The existing distribution networks were designed at a time when there was virtually no embedded generation. The design methods ensured the voltage at various parts of the network remained within the limits required by standards, and for the most part, this was very successfully achieved. As Distributed Energy Resources (DERs) started to grow, the rise in voltage due to injected currents and the local impedances started to push network voltages toward, and even above, the desired upper limits. Voltage limits are based on typical appliance requirements, and long-term over-voltages will ultimately result in unacceptably short appliance life spans. Distribution Static Compensators (dSTATCOMs) are shunt-connected devices that can improve low-voltage networks’ performance by injecting currents that do not transfer real power. The currents can be reactive, negative or zero sequence, or harmonic. System performance can be improved by reducing conduction loss, improving voltage profile and voltage balance, or reducing Total Harmonic Distortion (THD). To obtain these benefits, optimal sizes of dSTATCOMs need to be placed at optimal locations within the distribution network. This paper has considered seventy research articles published over the past years related to the optimal placement and sizing of dSTATCOMs. In this study, minimization of power losses, voltage profile improvement, loadablity factor, voltage sag mitigation, and reduction in annual operating costs are considered fitness functions that are subjected to multiple constraint sets. The optimization algorithms found in the literature are categorized into six methods: analytical methods, artificial neural network-based methods, sensitivity approaches, metaheuristic methods, a combination of metaheuristic and sensitivity analysis, and miscellaneous. This study also presents a comparison among distribution network types, load flow methods optimization tools, etc.
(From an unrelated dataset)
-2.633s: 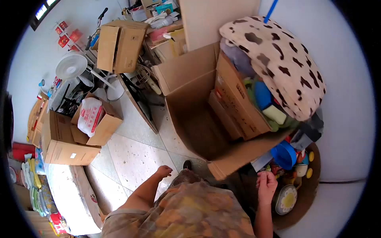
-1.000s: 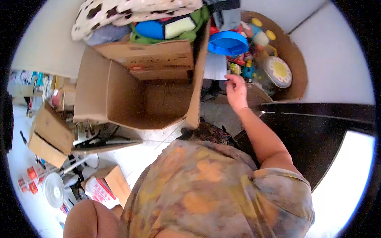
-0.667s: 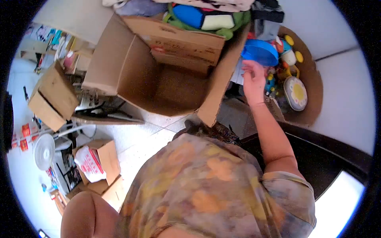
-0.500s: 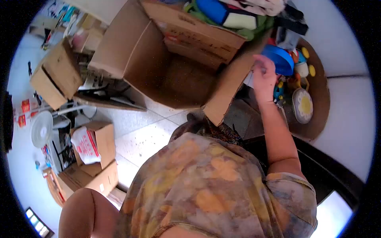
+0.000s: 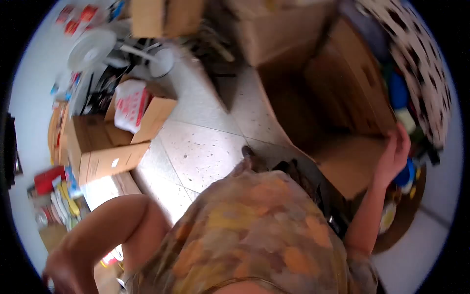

Therefore, a comprehensive review of optimal allocation and sizing of dSTATCOMs in distribution networks is presented in this paper, and guidance for future research is also provided.

Suggested Citation

  • Umme Mumtahina & Sanath Alahakoon & Peter Wolfs, 2023. "A Literature Review on the Optimal Placement of Static Synchronous Compensator (STATCOM) in Distribution Networks," Energies, MDPI, vol. 16(17), pages 1-38, August.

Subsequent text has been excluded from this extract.